Update on new methods of diagnosing glaucoma

Advances have been made recently in both structural and functional technologies for evaluating glaucoma. While many of these tools appear to perform better than earlier technologies, well-designed studies of their diagnostic abilities are still lacking, said Felipe A. Medeiros, MD, assistant professor of ophthalmology, University of California, San Diego.

Until recently, clinicians had to rely on time-domain optical coherence tomography (OCT) for structural assessment, but this technology was relatively slow and produced only a limited number of scans, Dr. Medeiros said. Now, spectral domain OCT has arrived, a technology in which a spectrum is measured with a spectrometer in the detection arm of the interferometer and converted to depth information by Fourier transformation.

"Spectral domain OCT has better resolution and faster image acquisition than time-domain OCT," Dr. Medeiros said. "Instead of just acquiring a limited number of points around the optic nerve, we can get a complete map of the nerve fiber layer."

A recent improvement in scanning laser polarimetry is the development of enhanced corneal compensation, a new software package that can be incorporated into a scanning laser polarimeter (GDx VCC, Carl Zeiss Meditec). This software can eliminate or reduce atypical retardation patterns.

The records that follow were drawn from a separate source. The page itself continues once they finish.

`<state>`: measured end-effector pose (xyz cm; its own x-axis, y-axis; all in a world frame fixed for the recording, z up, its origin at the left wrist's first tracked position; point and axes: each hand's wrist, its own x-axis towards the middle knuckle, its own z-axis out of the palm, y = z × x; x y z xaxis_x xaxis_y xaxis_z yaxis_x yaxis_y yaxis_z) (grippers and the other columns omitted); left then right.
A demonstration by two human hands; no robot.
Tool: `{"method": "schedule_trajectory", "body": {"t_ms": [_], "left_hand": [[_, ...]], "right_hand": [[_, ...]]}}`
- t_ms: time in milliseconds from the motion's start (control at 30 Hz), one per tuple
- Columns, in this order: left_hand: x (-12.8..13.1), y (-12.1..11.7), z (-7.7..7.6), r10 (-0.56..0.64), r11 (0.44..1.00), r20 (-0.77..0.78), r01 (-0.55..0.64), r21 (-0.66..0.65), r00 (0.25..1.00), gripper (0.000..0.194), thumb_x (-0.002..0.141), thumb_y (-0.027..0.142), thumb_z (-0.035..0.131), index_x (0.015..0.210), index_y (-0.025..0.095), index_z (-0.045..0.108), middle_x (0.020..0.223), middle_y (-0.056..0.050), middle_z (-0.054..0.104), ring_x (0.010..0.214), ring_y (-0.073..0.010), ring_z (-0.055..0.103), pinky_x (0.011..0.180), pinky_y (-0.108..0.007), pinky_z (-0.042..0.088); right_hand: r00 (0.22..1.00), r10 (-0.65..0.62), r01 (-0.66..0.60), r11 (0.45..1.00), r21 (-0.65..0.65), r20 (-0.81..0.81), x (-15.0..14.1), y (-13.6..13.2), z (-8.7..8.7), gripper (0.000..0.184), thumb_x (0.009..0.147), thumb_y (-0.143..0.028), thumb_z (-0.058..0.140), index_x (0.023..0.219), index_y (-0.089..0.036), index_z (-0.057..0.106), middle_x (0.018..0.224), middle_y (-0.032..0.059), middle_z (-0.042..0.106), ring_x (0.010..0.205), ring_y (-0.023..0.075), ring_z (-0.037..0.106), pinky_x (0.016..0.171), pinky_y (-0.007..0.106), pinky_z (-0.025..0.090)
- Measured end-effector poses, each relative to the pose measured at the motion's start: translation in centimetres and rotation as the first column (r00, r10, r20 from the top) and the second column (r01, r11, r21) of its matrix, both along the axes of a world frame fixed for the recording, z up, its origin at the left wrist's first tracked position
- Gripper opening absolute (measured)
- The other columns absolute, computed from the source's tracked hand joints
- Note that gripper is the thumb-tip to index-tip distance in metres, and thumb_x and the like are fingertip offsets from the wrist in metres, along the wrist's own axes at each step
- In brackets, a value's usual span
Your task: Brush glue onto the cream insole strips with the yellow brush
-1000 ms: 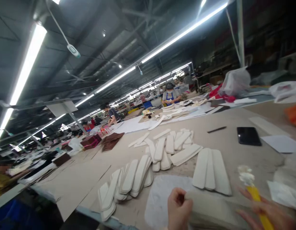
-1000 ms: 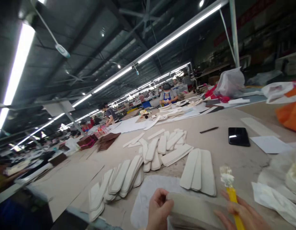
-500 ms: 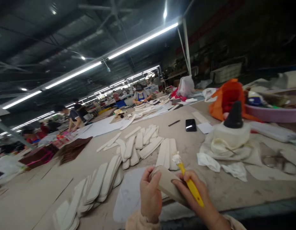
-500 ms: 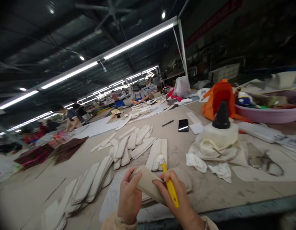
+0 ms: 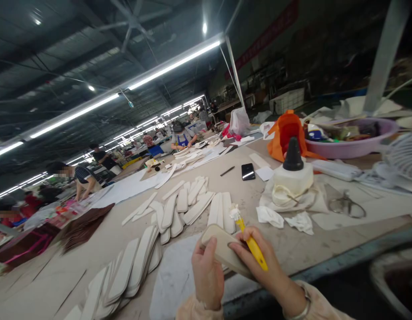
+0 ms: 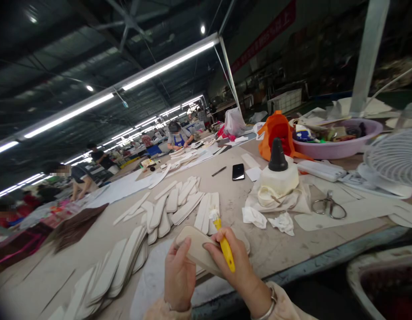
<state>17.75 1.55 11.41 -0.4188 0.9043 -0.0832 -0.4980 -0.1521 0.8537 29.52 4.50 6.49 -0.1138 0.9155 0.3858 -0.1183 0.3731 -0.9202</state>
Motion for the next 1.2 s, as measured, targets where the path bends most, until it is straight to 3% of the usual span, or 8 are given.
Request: {"method": "schedule_trajectory", "body": {"t_ms": [200, 400, 600, 900, 1200], "left_hand": [[-0.3, 0.3, 0.6, 0.029, 0.999, 0.021, -0.028, -0.022, 0.999, 0.028, 0.07, 0.019, 0.075, 0.097, 0.014, 0.067, 0.085, -0.005, 0.072, 0.076, -0.0148, 0.067, 0.071, -0.024, 0.054], [-4.4, 1.6, 2.9, 0.219, 0.975, 0.12, -0.212, -0.068, 0.968, 0.013, 0.08, 0.006, 0.058, 0.087, 0.012, 0.068, 0.08, -0.004, 0.073, 0.077, -0.0122, 0.068, 0.074, -0.021, 0.055], [-7.7, 1.3, 3.9, 0.368, 0.93, 0.219, -0.359, -0.083, 0.904, 0.018, 0.086, 0.01, 0.053, 0.088, 0.017, 0.068, 0.08, 0.001, 0.075, 0.097, -0.0127, 0.066, 0.091, -0.022, 0.051], [-7.9, 1.0, 2.8, 0.405, 0.912, 0.027, -0.406, 0.063, 0.914, 0.016, 0.082, 0.016, 0.057, 0.093, 0.021, 0.067, 0.104, 0.001, 0.072, 0.123, -0.0207, 0.052, 0.105, -0.035, 0.045], [-7.0, 1.1, 3.6, 0.453, 0.89, 0.118, -0.456, -0.01, 0.883, 0.017, 0.086, 0.013, 0.053, 0.096, 0.018, 0.065, 0.107, 0.0, 0.072, 0.127, -0.0175, 0.049, 0.106, -0.03, 0.044]], "right_hand": [[0.998, -0.01, 0.007, 0.999, 0.037, 0.062, 0.5, 0.2, -0.1, 0.023, 0.084, -0.035, 0.062, 0.084, -0.025, 0.042, 0.082, -0.0012, 0.06, 0.075, 0.0151, 0.058, 0.068, 0.026, 0.045], [0.992, 0.02, -0.019, 1.0, -0.009, 0.127, 2.2, 1.0, 0.0, 0.025, 0.08, -0.037, 0.067, 0.084, -0.023, 0.046, 0.079, -0.0027, 0.059, 0.072, 0.0145, 0.056, 0.067, 0.026, 0.042], [0.996, -0.073, 0.077, 0.993, -0.085, 0.048, 1.9, 0.9, 0.3, 0.029, 0.079, -0.038, 0.066, 0.078, -0.023, 0.042, 0.067, -0.0061, 0.042, 0.062, 0.0122, 0.043, 0.058, 0.024, 0.034], [0.991, -0.125, 0.109, 0.964, -0.242, -0.05, -0.1, 0.4, 0.6, 0.028, 0.074, -0.034, 0.066, 0.077, -0.024, 0.04, 0.065, -0.007, 0.039, 0.061, 0.0133, 0.04, 0.058, 0.025, 0.033], [0.99, -0.13, 0.117, 0.971, -0.209, -0.052, -0.3, 0.2, 0.0, 0.026, 0.076, -0.031, 0.064, 0.08, -0.024, 0.04, 0.065, -0.0074, 0.04, 0.06, 0.0126, 0.041, 0.057, 0.025, 0.033]]}}
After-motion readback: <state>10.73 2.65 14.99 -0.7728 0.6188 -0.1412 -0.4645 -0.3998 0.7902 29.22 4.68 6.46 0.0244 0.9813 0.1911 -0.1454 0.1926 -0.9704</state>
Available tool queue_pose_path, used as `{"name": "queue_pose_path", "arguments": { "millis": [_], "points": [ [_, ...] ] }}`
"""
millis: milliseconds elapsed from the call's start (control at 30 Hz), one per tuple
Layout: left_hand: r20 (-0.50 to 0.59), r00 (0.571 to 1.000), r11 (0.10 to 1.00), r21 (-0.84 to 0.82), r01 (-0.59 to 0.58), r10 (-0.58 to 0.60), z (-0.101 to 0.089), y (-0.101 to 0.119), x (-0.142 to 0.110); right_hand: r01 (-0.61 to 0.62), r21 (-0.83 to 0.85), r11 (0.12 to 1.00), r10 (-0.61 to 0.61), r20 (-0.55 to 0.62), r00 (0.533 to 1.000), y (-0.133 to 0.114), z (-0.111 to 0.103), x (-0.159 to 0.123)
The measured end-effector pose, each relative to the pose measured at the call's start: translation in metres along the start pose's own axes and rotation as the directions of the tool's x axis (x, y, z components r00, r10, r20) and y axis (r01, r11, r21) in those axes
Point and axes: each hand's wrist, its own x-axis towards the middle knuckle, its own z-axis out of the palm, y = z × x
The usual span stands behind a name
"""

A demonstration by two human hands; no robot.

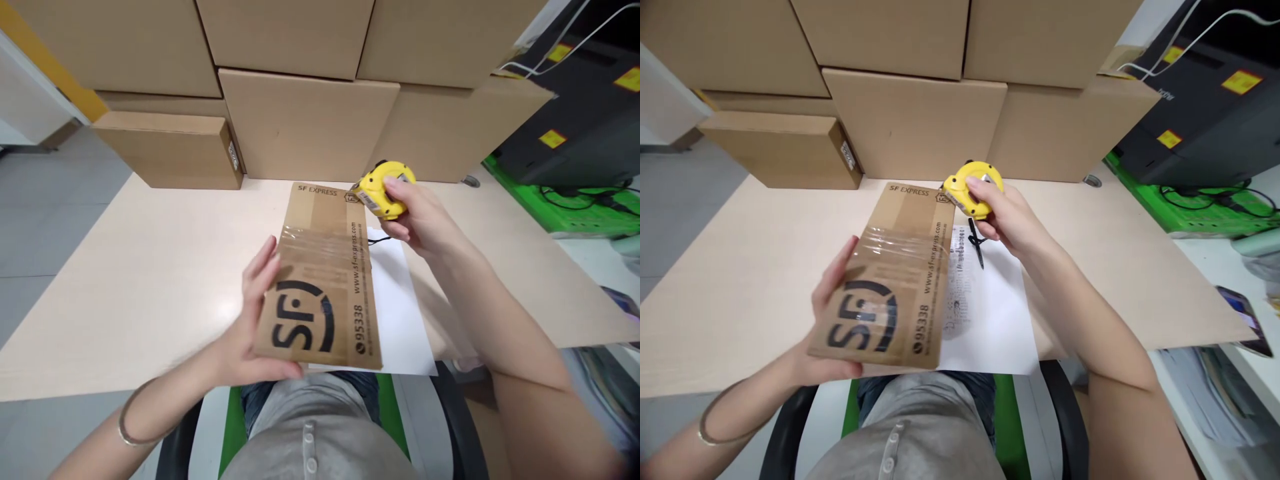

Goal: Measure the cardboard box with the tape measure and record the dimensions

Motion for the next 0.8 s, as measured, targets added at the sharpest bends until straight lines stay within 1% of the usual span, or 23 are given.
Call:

Confocal scanning laser ophthalmoscopy has also been improved. The latest version of a particular tomographer (Heidelberg Retina Tomograph, Heidelberg Engineering GmbH) includes the glaucoma probability score. In a recent study, the glaucoma probability score predicted development of visual field loss in glaucoma suspects over time, and its reliability was similar to that of subjective assessment of optic disk photographs by glaucoma experts, Dr. Medeiros said.

Advances have also occurred in functional testing devices.

"With the introduction of SITA SWAP testing [Swedish interactive test algorithm short-wavelength automated perimetry], we have seen a reduction in testing time from SWAP and also reduced variability," Dr. Medeiros said.

Testing can be completed in about 5 minutes, compared with 15 minutes with SWAP.

Changes have been made as well in frequency-doubling technology. Smaller test stimuli are being used in the 24-2 program (incorporated into the Humphrey Matrix, Carl Zeiss Meditec), resulting in better characterization of visual field defects.